Map of two river systems and location of taken samples: a Ina River; b Drawa River

The material was cleaned with 10% HCl and 37% H2O2 (Battarbee, 1986). Thereafter, cleaned material was pipetted on cover slips, left at room temperature until the water evaporated and mounted on glass slides using Naphrax®. In compliance to the standard methodology for diatom analyses, at least two permanent slides were made with different valve densities and the one regarded as optimal was used in microscopic analyses (Bąk et al., 2012; Battarbee, 1986).

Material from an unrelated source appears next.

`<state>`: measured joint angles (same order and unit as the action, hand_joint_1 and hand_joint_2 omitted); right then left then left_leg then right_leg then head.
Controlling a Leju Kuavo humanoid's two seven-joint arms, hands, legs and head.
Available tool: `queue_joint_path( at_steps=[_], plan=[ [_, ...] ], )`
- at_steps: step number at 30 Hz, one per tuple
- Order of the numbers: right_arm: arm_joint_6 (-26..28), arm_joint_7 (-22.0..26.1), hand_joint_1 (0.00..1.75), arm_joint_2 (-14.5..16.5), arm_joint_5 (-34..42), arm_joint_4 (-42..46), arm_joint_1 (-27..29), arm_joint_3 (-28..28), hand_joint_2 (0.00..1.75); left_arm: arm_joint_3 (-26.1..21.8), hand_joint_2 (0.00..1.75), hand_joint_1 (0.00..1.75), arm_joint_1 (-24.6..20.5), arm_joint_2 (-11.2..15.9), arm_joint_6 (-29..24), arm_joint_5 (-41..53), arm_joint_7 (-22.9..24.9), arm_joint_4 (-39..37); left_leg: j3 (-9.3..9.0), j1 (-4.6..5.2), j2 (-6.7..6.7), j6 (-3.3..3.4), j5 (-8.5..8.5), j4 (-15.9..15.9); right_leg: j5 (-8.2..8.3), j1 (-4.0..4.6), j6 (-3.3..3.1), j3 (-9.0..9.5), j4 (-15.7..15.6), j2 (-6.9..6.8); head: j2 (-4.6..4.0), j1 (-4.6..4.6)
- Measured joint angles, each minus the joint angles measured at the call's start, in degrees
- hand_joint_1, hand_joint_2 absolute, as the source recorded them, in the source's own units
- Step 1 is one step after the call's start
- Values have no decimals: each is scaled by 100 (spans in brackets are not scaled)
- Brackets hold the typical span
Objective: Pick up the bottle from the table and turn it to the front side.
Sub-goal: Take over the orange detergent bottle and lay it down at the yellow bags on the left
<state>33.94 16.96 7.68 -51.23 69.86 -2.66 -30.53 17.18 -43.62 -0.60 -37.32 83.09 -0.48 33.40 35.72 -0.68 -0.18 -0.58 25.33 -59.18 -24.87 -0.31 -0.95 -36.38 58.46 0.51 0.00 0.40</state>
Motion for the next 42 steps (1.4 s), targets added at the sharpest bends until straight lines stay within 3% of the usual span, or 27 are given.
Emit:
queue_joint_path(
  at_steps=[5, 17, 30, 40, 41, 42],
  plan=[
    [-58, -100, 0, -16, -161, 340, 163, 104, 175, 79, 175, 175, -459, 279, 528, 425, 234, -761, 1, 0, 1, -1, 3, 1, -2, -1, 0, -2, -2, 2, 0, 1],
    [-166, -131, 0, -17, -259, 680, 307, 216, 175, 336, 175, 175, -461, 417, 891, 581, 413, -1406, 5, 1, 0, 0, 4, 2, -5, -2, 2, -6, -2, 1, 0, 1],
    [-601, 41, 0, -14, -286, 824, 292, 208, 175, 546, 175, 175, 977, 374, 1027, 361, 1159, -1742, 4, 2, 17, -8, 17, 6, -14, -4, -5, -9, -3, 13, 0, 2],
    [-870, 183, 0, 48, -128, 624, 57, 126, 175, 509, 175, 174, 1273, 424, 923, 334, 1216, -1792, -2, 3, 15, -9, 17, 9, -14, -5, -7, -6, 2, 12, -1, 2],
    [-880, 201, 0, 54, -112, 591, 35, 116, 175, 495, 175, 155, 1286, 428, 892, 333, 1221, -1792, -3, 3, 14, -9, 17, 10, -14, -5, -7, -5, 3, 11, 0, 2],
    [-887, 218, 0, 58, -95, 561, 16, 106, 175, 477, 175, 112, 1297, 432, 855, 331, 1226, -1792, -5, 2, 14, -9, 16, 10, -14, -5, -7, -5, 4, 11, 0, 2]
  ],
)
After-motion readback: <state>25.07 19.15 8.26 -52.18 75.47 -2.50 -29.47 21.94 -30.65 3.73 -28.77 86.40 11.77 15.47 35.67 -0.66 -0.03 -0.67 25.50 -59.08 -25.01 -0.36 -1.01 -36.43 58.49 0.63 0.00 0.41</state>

The permanent diatom slides were examined under a Nikon Eclipse E600 light microscope with a PlanAPO × 100 immersion lens at × 1000 magnification. In each sample, diatoms were identified to the lowest taxonomic level possible, most often to the species, and occasionally to the subspecies, variety or form, and less often to the genus. Only whole, undamaged valves were considered. Those valves visible from the girdle view were counted as two (Picińska-Fałtynowicz & Błachuta, 2010). The taxonomic identification was mainly based on Bąk et al. (2012). In addition, extensive auxiliary literature was used, including Krammer and Lange-Bertalot (1986, 1988, 1991a, b), Krammer (2000, 2002, 2003), Lange-Bertalot (2001), Levkov (2009), Lange-Bertalot et al. (2011), Hofmann et al. (2013), Levkov et al. (2013), Levkov et al. (2016) and Cantonati et al. (2017).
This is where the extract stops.